Crisis Center Calls Not Privileged in Terrorism Prosecution

Crisis Center CallsA new ruling out of the Michigan Court of Appeals has set a serious precedent for defendants facing charges related to terrorism. Here’s the basic breakdown: An individual called a mental health hotline and spent around 80 minutes on the phone with an emergency services specialist. During the call, the individual made specific threats of violence. After the call concluded, the specialist reported the call to 911 operators.

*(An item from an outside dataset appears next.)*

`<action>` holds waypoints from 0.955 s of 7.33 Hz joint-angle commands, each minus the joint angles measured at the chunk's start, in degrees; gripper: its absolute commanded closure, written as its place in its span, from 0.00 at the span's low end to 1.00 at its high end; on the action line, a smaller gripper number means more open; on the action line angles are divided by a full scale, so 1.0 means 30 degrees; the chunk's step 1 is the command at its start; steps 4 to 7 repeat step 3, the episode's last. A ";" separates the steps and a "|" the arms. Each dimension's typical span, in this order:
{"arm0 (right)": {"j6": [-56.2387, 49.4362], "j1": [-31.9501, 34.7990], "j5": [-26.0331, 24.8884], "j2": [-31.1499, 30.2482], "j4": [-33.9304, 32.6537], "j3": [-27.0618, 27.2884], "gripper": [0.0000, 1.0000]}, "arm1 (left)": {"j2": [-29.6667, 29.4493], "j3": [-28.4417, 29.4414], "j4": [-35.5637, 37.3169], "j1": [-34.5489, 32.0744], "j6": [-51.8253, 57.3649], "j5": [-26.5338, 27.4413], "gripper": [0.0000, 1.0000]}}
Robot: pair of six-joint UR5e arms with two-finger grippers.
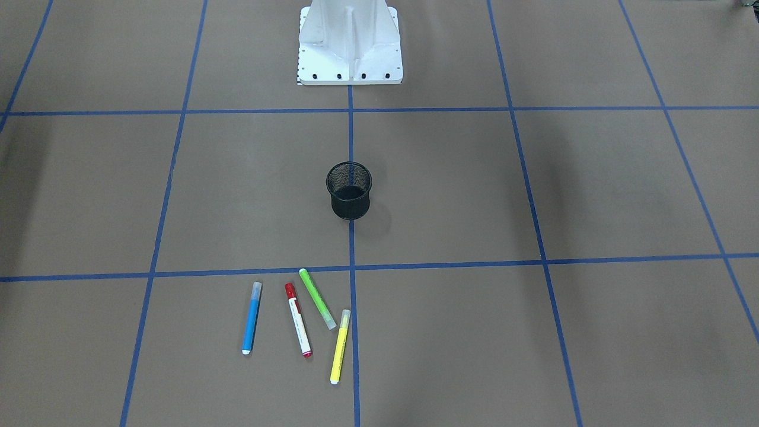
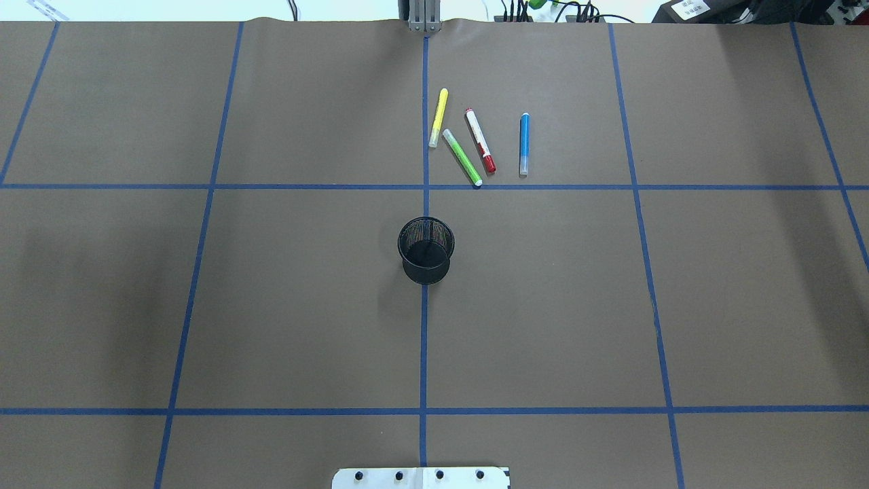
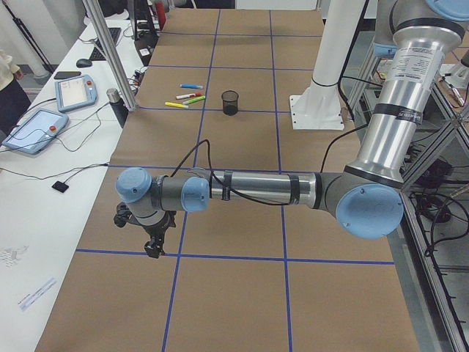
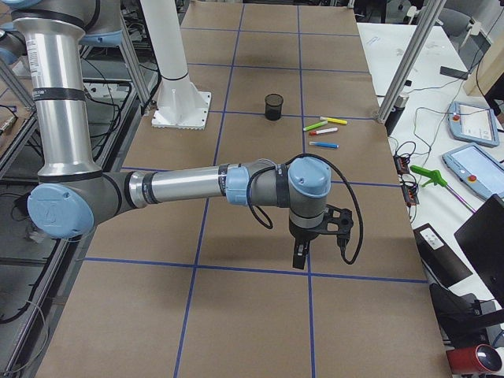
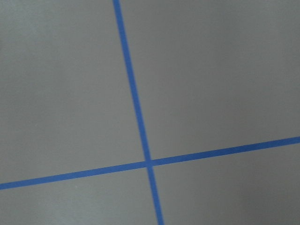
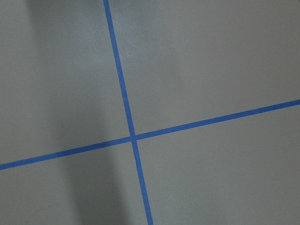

The individual was charged with one count of threat of terrorism (based on the call) and one count of possession of a firearm during the commission of a felony (discovered at arrest). Part of the prosecution’s case then relied on testimony from the emergency services specialist who took the call as well as recordings from the call itself. Later in the process, a circuit court granted the defendant’s request to exclude the testimony of this specialist and the call recording on the grounds that both represented privileged information.

The prosecutor in the case then challenged this ruling, and the Michigan Court of Appeals agreed that the privilege normally present in these types of calls was lost when the defendant made threats of violence against identifiable third party targets. In other words, there is no privileged information when it comes to specific threats that might reasonably be carried out. If you’re facing prosecution for a threat-of-terrorism charge, it’s vitally important that you speak with a Van Buren County criminal attorney to protect your privileged conversations and to be fully aware of your rights.

It’s also worth noting that the court reminded the defendant that he has full control over waiving privilege on his communications should he wish to introduce them as evidence in his defense. The threats and context surrounding them are considered admissible regardless due to the specific way in which they interact with threat-of-terrorism laws.